Join us for a book talk with Jennifer Jenkins, author of Music Copyright, Creativity, and Culture, exploring how copyright shapes the music we love – from historical influences to modern challenges. James Boyle will facilitate our discussion.
April 10th at 2pm ET / 11am PT
REGISTER HERE
Music Copyright, Creativity, and Culture is an interdisciplinary introduction to the economics, history, and law that shape the music we love. The book has an innovative design, combining accessible prose with timelines, infographics, flowcharts, and excerpts from a graphic novel. Through a series of chapters that take readers step by step through the fundamentals of copyright and creativity, Jennifer Jenkins clarifies basic concepts, lays out an engaging history, points out cultural effects of legal rules, and tells scores of stories of great musical controversies, past and present. The book is paired with a series of Spotify and YouTube playlists, so that readers can listen to the material under review. The end result is neither dry nor obscure. And this is as it should be, because the legal rules surrounding our musical culture are both important and captivating.
ABOUT OUR SPEAKERS
JENNIFER JENKINS is a Clinical Professor of Law teaching Music Copyright and Intellectual Property at Duke Law School and Director of Duke’s Center for the Study of the Public Domain, where she heads its Arts Project – a project analyzing the effects of intellectual property on cultural production. She is the co-author (with James Boyle) of the open coursebook Intellectual Property: Cases and Materials (6th ed, 2024) and the graphic novel Theft! A History of Music, a 2000-year history of musical borrowing and regulation, and the author of numerous academic articles on intellectual property issues.

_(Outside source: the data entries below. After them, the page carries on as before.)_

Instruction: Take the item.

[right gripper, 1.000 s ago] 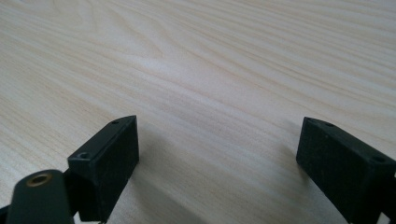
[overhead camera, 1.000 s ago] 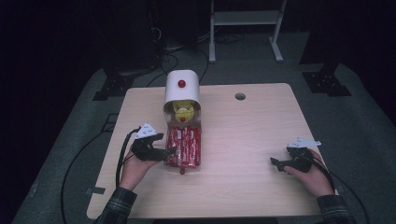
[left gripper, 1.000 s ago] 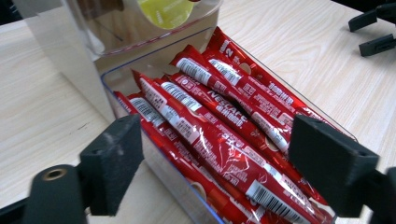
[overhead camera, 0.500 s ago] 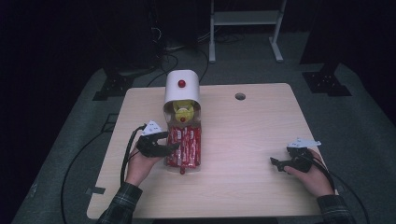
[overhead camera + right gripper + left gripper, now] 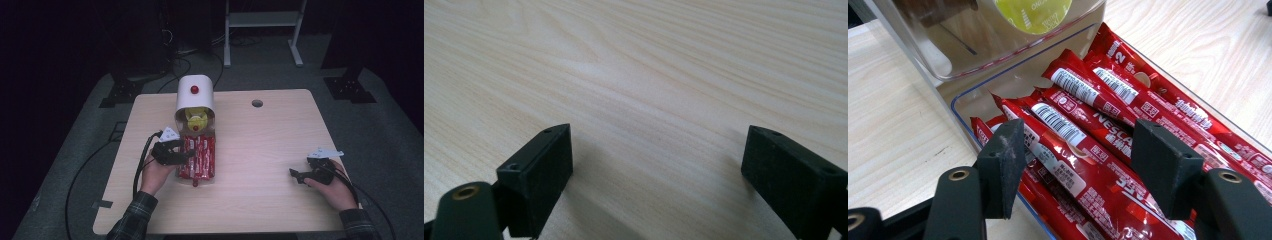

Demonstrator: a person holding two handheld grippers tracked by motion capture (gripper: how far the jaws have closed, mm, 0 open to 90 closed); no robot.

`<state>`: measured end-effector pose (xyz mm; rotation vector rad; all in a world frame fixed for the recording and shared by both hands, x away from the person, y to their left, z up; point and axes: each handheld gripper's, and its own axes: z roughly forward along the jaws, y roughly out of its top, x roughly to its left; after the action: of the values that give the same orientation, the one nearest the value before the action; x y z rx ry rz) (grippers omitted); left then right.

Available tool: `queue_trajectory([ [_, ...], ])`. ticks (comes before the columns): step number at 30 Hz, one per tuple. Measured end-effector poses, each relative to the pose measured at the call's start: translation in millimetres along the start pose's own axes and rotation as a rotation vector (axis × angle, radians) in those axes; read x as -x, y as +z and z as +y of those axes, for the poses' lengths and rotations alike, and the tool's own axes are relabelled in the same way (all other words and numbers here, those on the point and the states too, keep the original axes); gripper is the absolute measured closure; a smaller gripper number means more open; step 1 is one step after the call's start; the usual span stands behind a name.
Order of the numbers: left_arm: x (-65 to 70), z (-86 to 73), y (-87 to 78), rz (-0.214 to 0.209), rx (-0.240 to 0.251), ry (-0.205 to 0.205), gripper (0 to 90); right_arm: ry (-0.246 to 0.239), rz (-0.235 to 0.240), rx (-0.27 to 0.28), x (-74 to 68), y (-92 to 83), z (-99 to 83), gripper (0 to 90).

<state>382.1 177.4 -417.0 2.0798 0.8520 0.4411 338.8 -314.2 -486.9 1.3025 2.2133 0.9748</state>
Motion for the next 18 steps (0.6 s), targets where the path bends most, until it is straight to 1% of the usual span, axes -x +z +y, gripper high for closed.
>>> queue_trajectory([
  [10, 0.9, 0.3, 3.6, 0.018, -0.032, 0.0, 49.1, 0.0, 0.0, 0.0, 0.0, 0.0, 0.0, 12.0],
  [14, 0.7, 0.1, 3.5, 0.017, -0.04, -0.014, 53.4, 0.0, 0.0, 0.0, 0.0, 0.0, 0.0, 12.0],
  [15, 0.4, -0.1, 3.4, 0.011, -0.047, -0.015, 55.0, 0.0, 0.0, 0.0, 0.0, 0.0, 0.0, 12.0],
  [18, 1.0, -0.4, 4.2, 0.003, -0.046, -0.023, 58.6, 0.0, 0.0, 0.0, 0.0, 0.0, 0.0, 12.0],
])
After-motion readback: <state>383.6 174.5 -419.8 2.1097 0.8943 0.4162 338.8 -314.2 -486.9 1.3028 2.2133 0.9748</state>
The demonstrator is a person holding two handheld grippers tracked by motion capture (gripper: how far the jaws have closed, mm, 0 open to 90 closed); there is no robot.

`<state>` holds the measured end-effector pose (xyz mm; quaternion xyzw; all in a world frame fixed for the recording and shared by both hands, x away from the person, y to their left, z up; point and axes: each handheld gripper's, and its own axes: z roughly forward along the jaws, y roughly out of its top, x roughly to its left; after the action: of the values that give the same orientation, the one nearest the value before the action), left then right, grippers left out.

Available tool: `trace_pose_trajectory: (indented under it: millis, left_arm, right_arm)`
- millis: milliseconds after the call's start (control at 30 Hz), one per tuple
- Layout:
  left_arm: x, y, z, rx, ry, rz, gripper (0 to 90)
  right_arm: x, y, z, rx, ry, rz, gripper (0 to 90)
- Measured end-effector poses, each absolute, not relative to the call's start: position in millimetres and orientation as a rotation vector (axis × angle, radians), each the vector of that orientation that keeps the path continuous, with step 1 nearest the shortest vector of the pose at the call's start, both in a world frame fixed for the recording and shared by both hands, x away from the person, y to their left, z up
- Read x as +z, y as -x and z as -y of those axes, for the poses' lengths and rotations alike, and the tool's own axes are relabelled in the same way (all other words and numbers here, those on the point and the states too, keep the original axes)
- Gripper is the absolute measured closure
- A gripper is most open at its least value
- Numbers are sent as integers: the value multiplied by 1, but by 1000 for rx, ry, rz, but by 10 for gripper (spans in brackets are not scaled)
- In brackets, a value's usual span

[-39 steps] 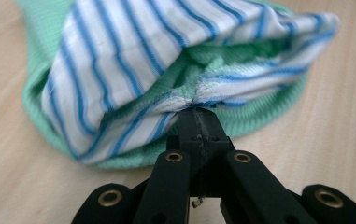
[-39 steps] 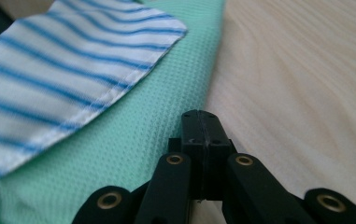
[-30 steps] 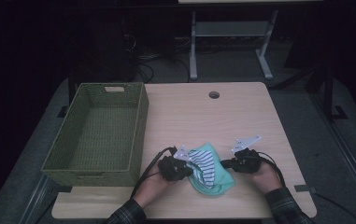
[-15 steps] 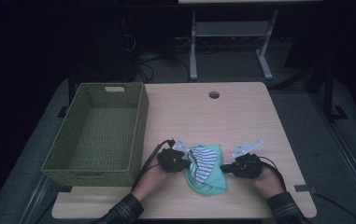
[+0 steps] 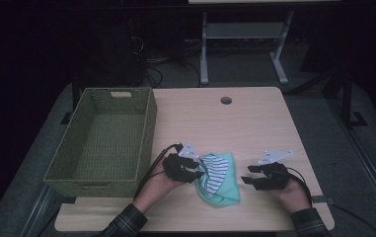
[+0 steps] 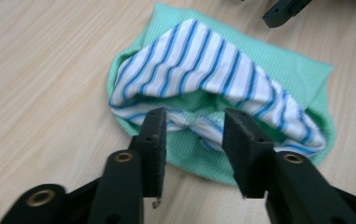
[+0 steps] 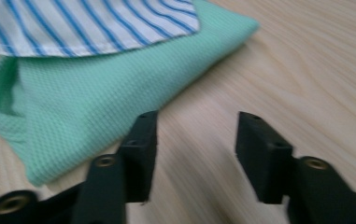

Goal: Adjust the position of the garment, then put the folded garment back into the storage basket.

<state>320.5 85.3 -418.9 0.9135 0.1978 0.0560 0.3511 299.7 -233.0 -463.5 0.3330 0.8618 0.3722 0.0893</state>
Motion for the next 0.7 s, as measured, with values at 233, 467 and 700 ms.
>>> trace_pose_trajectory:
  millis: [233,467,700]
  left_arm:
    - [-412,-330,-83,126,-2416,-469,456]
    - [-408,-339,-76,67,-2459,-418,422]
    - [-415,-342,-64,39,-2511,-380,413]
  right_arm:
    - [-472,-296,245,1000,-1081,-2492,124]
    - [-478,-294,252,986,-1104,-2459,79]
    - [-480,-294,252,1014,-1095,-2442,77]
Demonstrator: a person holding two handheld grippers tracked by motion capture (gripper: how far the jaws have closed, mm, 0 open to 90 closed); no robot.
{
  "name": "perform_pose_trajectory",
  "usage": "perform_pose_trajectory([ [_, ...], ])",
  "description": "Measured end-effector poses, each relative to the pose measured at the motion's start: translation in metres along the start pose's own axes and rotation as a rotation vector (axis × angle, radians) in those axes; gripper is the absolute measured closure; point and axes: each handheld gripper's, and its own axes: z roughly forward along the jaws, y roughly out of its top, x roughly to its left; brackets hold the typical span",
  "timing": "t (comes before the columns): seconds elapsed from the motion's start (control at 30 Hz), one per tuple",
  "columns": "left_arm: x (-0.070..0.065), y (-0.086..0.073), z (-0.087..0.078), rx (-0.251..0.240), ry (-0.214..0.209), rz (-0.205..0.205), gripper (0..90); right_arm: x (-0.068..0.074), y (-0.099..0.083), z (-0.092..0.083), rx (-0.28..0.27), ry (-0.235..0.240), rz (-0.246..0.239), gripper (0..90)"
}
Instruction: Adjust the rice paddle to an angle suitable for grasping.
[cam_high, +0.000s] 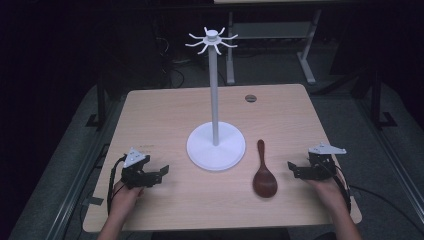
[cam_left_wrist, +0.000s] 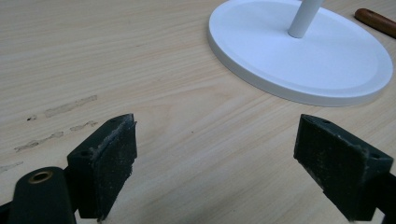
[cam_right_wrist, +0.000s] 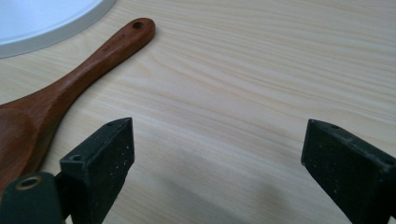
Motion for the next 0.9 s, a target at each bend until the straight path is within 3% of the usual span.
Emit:
perform_pose_trajectory([
  [0.23, 0.004, -0.001, -0.003, 0.001, 0.015, -0.010, 12.7, -0.001, 0.001, 0.001, 0.003, 0.006, 0.005, 13.8],
  [0.3, 0.004, 0.000, -0.005, -0.004, 0.023, -0.022, 12.7, 0.000, 0.004, 0.001, 0.004, 0.026, 0.016, 21.2],
  [0.4, 0.004, -0.001, -0.005, -0.004, 0.025, -0.023, 12.7, 0.001, 0.007, 0.002, -0.002, 0.035, 0.019, 24.5],
  [0.57, 0.008, -0.002, -0.008, -0.010, 0.043, -0.050, 12.7, 0.009, 0.014, 0.008, 0.000, 0.046, 0.007, 45.3],
  [0.8, 0.010, -0.006, -0.012, 0.001, 0.060, -0.051, 12.7, 0.013, 0.021, 0.017, 0.009, 0.065, -0.029, 70.5],
  [0.9, 0.011, -0.007, -0.017, -0.001, 0.073, -0.053, 12.7, 0.015, 0.024, 0.023, 0.021, 0.075, -0.044, 76.5],
])
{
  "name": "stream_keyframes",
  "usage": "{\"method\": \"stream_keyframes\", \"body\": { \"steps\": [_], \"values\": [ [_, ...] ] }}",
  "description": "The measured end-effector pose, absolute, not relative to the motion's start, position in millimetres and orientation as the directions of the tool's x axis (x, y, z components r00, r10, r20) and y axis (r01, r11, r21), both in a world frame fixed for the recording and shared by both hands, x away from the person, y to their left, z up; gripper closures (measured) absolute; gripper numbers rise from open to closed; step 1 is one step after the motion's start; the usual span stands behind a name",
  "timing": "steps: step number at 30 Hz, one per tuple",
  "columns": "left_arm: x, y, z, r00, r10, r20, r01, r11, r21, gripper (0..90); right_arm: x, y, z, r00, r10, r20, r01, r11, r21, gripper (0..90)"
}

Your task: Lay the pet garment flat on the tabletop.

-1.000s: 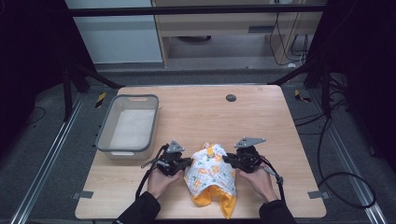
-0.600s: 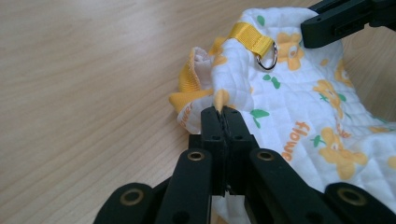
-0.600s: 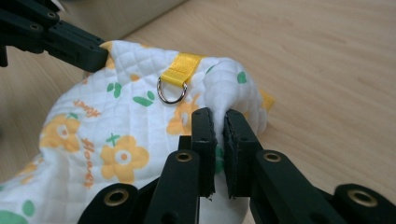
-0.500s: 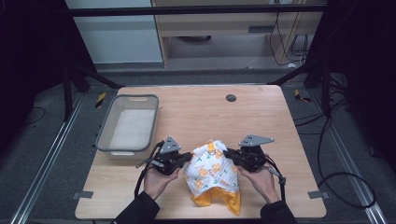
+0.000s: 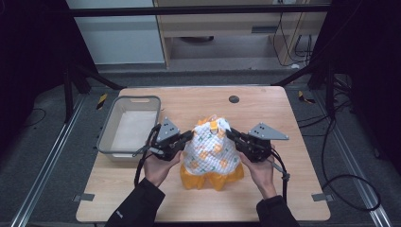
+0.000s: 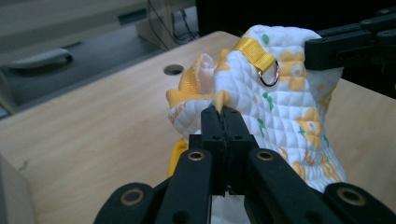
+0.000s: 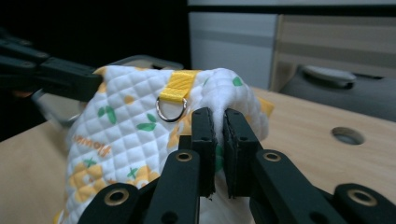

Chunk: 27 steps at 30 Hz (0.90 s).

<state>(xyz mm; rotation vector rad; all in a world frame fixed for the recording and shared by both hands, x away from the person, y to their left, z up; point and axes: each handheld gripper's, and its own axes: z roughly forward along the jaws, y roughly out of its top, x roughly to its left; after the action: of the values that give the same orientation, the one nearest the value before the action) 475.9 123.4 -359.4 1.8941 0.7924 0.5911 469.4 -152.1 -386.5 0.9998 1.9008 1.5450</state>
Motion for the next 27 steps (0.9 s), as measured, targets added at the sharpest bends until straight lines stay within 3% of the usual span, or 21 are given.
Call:
{"method": "stream_keyframes", "body": {
  "steps": [3, 4, 6, 7, 13, 22, 27],
  "values": [
    [496, 117, -366, 0.623, 0.78, 0.057, 0.302, -0.307, 0.902, 88.2, 490, -148, -392, -0.547, 0.834, 0.068, 0.245, 0.081, 0.966, 80.0],
    [504, 116, -371, 0.606, 0.795, 0.033, 0.323, -0.283, 0.903, 83.8, 498, -146, -396, -0.527, 0.847, 0.064, 0.265, 0.093, 0.96, 74.6],
    [514, 118, -381, 0.563, 0.827, -0.002, 0.364, -0.246, 0.898, 64.1, 510, -145, -403, -0.472, 0.881, 0.032, 0.302, 0.128, 0.945, 68.3],
    [516, 120, -385, 0.559, 0.828, -0.032, 0.384, -0.225, 0.896, 58.8, 514, -146, -406, -0.455, 0.89, 0.03, 0.321, 0.133, 0.938, 66.0],
    [509, 139, -396, 0.554, 0.831, -0.05, 0.401, -0.214, 0.891, 42.4, 507, -159, -407, -0.451, 0.893, 0.014, 0.336, 0.155, 0.929, 57.1],
    [476, 160, -400, 0.606, 0.795, -0.034, 0.395, -0.263, 0.88, 32.9, 472, -175, -395, -0.529, 0.849, -0.001, 0.322, 0.202, 0.925, 44.3],
    [456, 173, -410, 0.625, 0.78, -0.018, 0.398, -0.298, 0.868, 31.9, 451, -188, -398, -0.559, 0.829, 0.01, 0.33, 0.211, 0.92, 42.5]
  ]
}}
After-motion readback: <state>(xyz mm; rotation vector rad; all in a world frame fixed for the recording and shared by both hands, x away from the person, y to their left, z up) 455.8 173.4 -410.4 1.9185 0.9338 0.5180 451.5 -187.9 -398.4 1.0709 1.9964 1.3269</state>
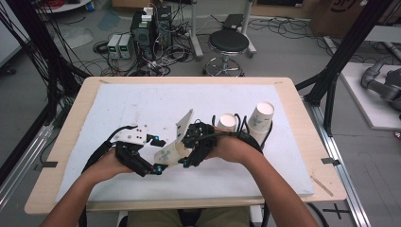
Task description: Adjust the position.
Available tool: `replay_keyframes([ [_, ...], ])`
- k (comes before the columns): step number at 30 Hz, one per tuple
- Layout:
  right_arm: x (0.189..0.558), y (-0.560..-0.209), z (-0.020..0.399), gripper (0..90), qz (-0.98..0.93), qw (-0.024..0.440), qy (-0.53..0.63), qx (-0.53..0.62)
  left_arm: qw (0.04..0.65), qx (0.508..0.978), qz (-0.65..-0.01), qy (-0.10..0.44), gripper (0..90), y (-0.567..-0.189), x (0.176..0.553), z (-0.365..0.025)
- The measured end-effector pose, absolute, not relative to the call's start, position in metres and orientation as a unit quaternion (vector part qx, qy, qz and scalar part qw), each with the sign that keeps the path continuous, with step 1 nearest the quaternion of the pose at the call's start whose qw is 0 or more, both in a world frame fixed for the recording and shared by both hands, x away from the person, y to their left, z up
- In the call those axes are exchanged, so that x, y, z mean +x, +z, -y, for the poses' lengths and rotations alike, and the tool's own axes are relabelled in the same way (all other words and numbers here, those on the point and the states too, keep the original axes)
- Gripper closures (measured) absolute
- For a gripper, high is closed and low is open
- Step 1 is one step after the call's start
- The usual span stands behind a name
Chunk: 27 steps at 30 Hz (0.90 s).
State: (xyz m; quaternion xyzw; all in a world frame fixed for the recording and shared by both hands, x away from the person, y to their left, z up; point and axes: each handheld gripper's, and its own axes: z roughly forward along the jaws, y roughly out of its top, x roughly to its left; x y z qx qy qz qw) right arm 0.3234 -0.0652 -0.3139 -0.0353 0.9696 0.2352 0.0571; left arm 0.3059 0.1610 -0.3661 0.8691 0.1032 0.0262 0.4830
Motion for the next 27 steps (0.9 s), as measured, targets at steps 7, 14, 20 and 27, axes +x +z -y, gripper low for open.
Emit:
replay_keyframes([
  [7, 0.321, -0.309, 0.053, 35.3, -0.976, 0.062, 0.202, -0.055, 0.471, 0.876, -0.099, 0.02, 20.8, -0.369, 0.306, -0.157],
  [14, 0.32, -0.304, 0.042, 35.2, -0.98, 0.069, 0.173, -0.07, 0.461, 0.882, -0.093, 0.015, 22.8, -0.371, 0.307, -0.155],
  [20, 0.319, -0.301, 0.035, 35.2, -0.983, 0.072, 0.153, -0.078, 0.461, 0.882, -0.096, 0.012, 24.4, -0.372, 0.307, -0.154],
  [27, 0.319, -0.302, 0.032, 35.2, -0.984, 0.073, 0.139, -0.083, 0.455, 0.886, -0.095, 0.01, 27.8, -0.374, 0.308, -0.152],
])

JAMES BOYLE is William Neal Reynolds Professor of Law at Duke Law School and founder of the Center for the Study of the Public Domain. His newest book is The Line: Artificial Intelligence and the Future of Personhood, MIT Press 2024, which is also available for free under a Creative Commons license. Professor Boyle joined the Duke faculty in July 2000. He has also taught at American University, Yale, Harvard, Boston University, and the University of Pennsylvania Law School. He was one of the original Board Members, and eventually the Chairman of the Board, of Creative Commons, which works to facilitate the free availability of art, scholarship, and cultural materials by developing innovative, machine-readable licenses that individuals and institutions can attach to their work. He was also a co-founder of Science Commons, which aimed to expand the Creative Commons mission into the realm of scientific and technical data, and has served as a member of the board of the Public Library of Science.